## [Requirement]
Repeat the data exactly. Pictures are not part of the copy.

## [Information supplied]
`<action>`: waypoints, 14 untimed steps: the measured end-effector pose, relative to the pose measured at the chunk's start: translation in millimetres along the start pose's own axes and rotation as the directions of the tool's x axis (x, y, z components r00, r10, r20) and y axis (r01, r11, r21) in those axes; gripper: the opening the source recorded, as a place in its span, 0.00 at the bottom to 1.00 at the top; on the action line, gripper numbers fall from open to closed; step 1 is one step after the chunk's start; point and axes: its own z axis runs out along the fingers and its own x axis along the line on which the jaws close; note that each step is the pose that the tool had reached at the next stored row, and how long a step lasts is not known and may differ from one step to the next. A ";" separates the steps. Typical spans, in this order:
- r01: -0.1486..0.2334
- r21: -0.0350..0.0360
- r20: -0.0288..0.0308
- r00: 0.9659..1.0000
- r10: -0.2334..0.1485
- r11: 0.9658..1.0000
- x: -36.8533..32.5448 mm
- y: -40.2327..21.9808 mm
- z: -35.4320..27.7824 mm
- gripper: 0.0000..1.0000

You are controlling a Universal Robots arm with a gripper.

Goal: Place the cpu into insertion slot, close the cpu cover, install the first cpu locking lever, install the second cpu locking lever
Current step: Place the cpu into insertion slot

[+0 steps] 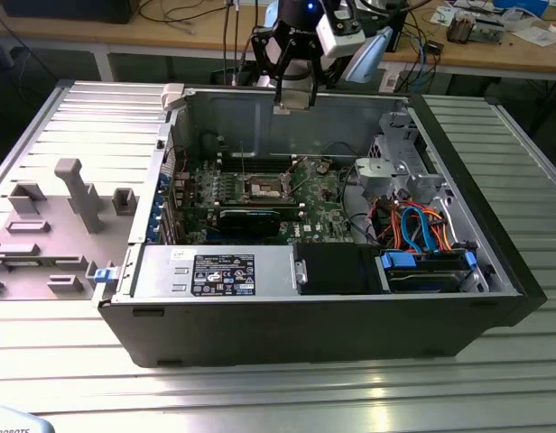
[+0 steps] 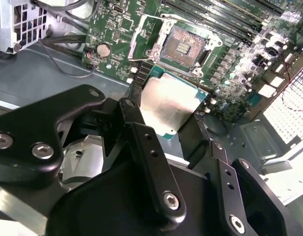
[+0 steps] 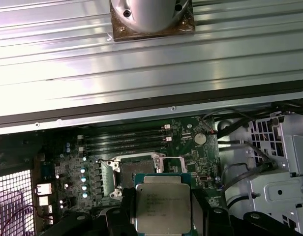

## [Result of this exercise]
`<action>`: waypoints, 14 untimed steps: the measured end-effector pose, relative to the pose measured at the chunk's start: translation in millimetres along the start pose's own axes and rotation as the directions of the tool's x axis (x, y, z components r00, r10, r20) and y axis (r01, r11, r21) in those axes; gripper: the opening the source recorded, as a place in its span, 0.00 at the bottom to 1.00 at the top; on the action line, gripper numbers fall from open to closed; step 1 is one step after the chunk's start; point and axes: its own z axis runs out along the fingers and its own x axis along the line on which the jaws close; note that each step is the pose that the tool had reached at the next stored row, and how long a step lasts is not known and may differ from one step to the next. A ";" separates the steps. Typical spans, in this order:
- r01: -0.1486..0.2334
- r21: -0.0350..0.0360
- r20: -0.0288..0.0308
- r00: 0.9659..1.0000
- r10: -0.2334..0.1485
- r11: 0.9658..1.0000
- x: -36.8533..32.5448 mm
- y: -40.2327..21.9808 mm
- z: -35.4320..27.7824 mm
- gripper: 0.0000..1.0000

You are controlling a Universal Robots arm with a gripper.

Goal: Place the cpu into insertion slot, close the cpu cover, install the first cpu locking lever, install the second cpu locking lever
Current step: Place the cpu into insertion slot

[+0 steps] 
[+0 steps] 
[+0 steps] 

What this exercise required has been given in full.